Ciò che non si può dire

Pino Loperfido

Ciò che non si può dire

Il racconto del Cermis

Premiato con Targa nella XXXVIII edizione del "Premio Città di Cava de’ Tirreni" – anno 2022


Descrizione

Francesco ha due grandi passioni: i film di Paul Newman e il mare. Ma vive in montagna e “guida” una funivia. La vita per lui è una continua lotta con l’insoddisfazione, combattuta in costante equilibrio tra piccole gioie ed enormi, inevitabili delusioni. Un viaggio accidentato alla continua ricerca di se stesso che si interrompe bruscamente il 3 febbraio 1998, quando un aereo partito dalla base militare U.S.A. di Aviano trancia i cavi della funivia del Cermìs, in Trentino. Una cabina precipita nel vuoto causando la morte delle venti persone a bordo. Dall’altra cabina, solitario, Francesco assiste impotente e qualche tempo dopo decide di mettersi a scrivere.
È un racconto, il suo, ricco di coincidenze, premonizioni e ricordi che parte da un’infanzia segnata da un’altra tragedia e giunge ad una maturità segnata dalla piena consapevolezza del proprio stare al mondo.
A fare da spartiacque, lo scellerato volo di quel martedì di febbraio, "danno collaterale" di un'ingiustificata prevaricazione militare, emblema di ogni abuso di potere, quasi sempre posto in essere a danno della gente comune.
Ma per Francesco quella tragedia non è solo un fatto politico, o la conseguenza della stupidità umana. Perché è convinto che accanto a questo mondo, tangibile, limitato e oscuro ve ne sia un altro inconosciuto, luminoso e infinito, forse legato a quella che Kant definì "metafisica della natura”.
Ecco allora emergere nel romanzo i mondi invisibili, quelli che per il protagonista di questa storia vibrano misteriosi tutt’attorno, offrendo segni e dando corpo alle ombre, specie nella solitudine e nella semplicità d’animo tipiche delle genti di montagna. Racconti tramandati di generazione in generazione che non forniscono prove, ma sanno maledettamente di autentico.
Pino Loperfido propone un testo completamente nuovo in cui, accanto ad una ricostruzione quasi giornalistica dei fatti dona al lettore le avventure di un’anima curiosa. Di un uomo destinato a scoprire che l’unica attività o passione che non delude mai è proprio la ricerca delle ragioni per cui tutto sembra destinato, ogni volta, a deludere. L'ingiustizia può anche piantare il suo vessillo nero, ma misteriose presenze vagano dall'eternità di fianco al viandante. Delle volte basta solo sintonizzarsi con fiducia per riuscire a coglierne le frequenze.

L'Autore

Ciò che non si può dire

Pino Loperfido (Milano, 1968) è autore di teatro e di narrativa e giornalista. Il suo ultimo libro è La manutenzione dell’universo. Il curioso caso di Maria Domenica Lazzeri (Curcu Genovese, 2020, Premio “De Cia Bellati” per la narrativa). È direttore della rivista TM – TrentinoMese. Gestisce il blog letterario Bandiera Bianca. Ha ideato e diretto il Trentino Book Festival dal 2011 al 2019.

Leggi l'incipit

Volevo fare l’attore. 

Certo, a quel tempo, mi pareva che i compagni di classe e tutti gli altri bambini del mondo avessero sogni un po’ diversi. Quelli della componente maschile ruotavano generalmente attorno a un pallone: l’idea era quella di rincorrerlo, un giorno, davanti a migliaia di tifosi festanti. Per le femminucce si trattava di favoleggiare principi azzurri, idilliache visioni matrimoniali e pargoli infagottati.
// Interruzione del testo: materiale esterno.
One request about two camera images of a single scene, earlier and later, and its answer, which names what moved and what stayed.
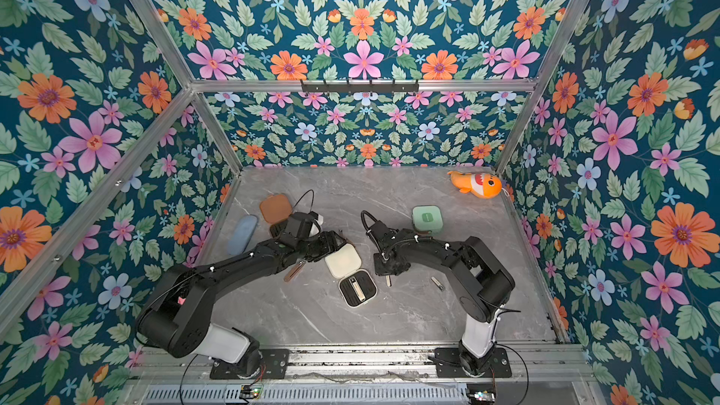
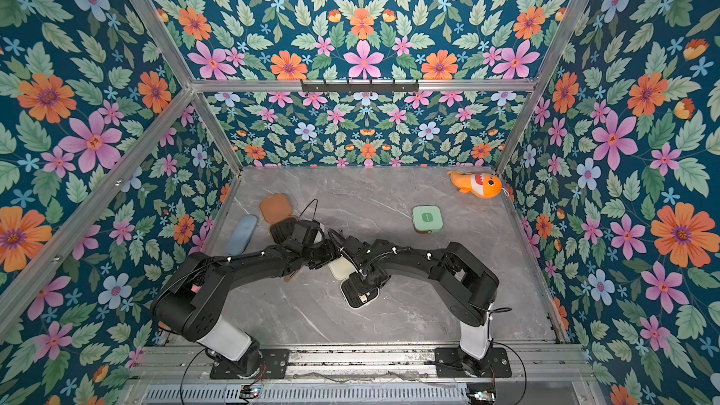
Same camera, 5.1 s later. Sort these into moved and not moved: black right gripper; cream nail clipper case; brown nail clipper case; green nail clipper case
Moved: black right gripper
Not moved: brown nail clipper case; green nail clipper case; cream nail clipper case
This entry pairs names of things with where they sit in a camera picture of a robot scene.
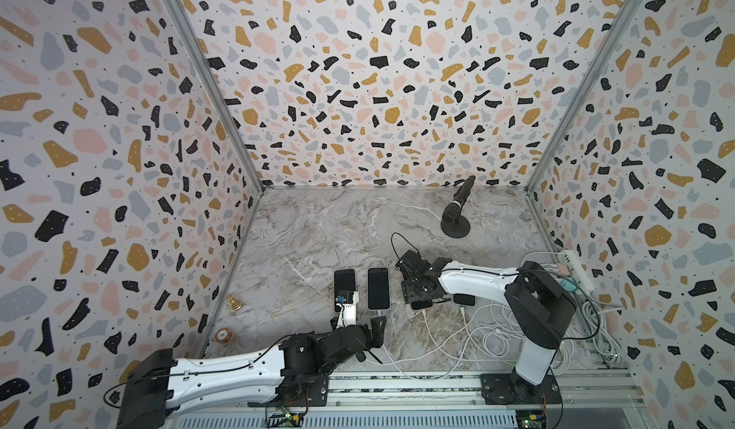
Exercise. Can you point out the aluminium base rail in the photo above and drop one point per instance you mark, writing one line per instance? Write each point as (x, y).
(577, 399)

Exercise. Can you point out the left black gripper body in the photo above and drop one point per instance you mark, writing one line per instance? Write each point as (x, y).
(370, 344)

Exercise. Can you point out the white power strip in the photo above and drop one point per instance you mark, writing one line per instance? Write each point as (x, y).
(577, 270)

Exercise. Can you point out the teal charger plug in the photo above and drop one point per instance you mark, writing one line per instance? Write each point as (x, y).
(569, 285)

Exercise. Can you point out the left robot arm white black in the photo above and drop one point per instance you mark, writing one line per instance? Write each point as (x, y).
(163, 386)

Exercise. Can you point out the black microphone on stand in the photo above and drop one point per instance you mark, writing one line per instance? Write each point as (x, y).
(453, 223)

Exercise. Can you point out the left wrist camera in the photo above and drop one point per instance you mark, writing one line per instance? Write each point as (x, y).
(346, 308)

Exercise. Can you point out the black phone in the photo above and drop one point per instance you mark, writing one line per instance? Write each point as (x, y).
(421, 305)
(378, 287)
(464, 300)
(344, 288)

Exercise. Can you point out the small gold figurine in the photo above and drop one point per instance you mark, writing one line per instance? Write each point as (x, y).
(234, 304)

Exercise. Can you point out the pink charger plug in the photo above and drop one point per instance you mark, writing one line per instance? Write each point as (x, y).
(563, 270)

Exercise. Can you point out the round copper tape roll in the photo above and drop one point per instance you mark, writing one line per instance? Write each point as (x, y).
(223, 336)

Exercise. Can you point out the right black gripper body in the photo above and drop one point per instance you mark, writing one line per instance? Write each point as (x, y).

Io invece mi ero messo in testa di recitare. No, non alla filodrammatica, ma direttamente a Hollywood. Certo, mi prendevano tutti un po’ in giro per questo. Papà per primo. In camera mia sostava preoccupato davanti al ritaglio con il volto di Paul Newman, in bella vista sulla parete dietro il letto. Era la pagina di una rivista, uno dei coloratissimi giornali che Gino il barbiere teneva ammonticchiati sul tavolino, tra le poltroncine d’attesa. Era lì, mentre attendevo il mio turno, che dovevo essermi messo in testa questa cosa del cinema. Quelle riviste patinate mostravano persone belle, sorridenti e di successo. Era in quella fauna luccicante che avevo scoperto Paul. Avevo visto diversi suoi film, di alcune scene conoscevo perfino le battute a memoria. Ne imitavo i gesti e le espressioni, passando lunghi minuti davanti allo specchio a cercare un indizio, uno straccio di somiglianza con quell’americano dagli occhi azzurri. Facevo smorfie spaventose, ripetendo improbabili dialoghi in italiano alternato a un inglese di mia invenzione. In effetti non gli assomigliavo molto, ma avevo scoperto che al problema forse avrei potuto porre rimedio. La fossetta sul mento, per esempio. Per ricrearla, ogni sera, prima di dormire, stringevo la pelle in una molletta da bucato, cercando di modellarla in qualche modo. Papà tornava dai boschi, mi vedeva in quello stato e scuoteva il capo. Io allora puntandogli indice e pollice, tutto contento, gli urlavo frasi da copioni inesistenti: “Arrenditi, maledetto!” oppure “Sei fregato, amico!”. Lui alcune rarissime volte stava al gioco e si buttava per terra fingendosi colpito a morte, ma quasi sempre non diceva una parola e, molto più orso e mesto del solito, si sedeva a tavola. Non capivo perché le mie scenette lo intristissero così tanto. In fondo stavo solo cercando di imparare un mestiere. Pensavo al mio futuro, insomma. Non era forse questo che volevano i grandi da noi?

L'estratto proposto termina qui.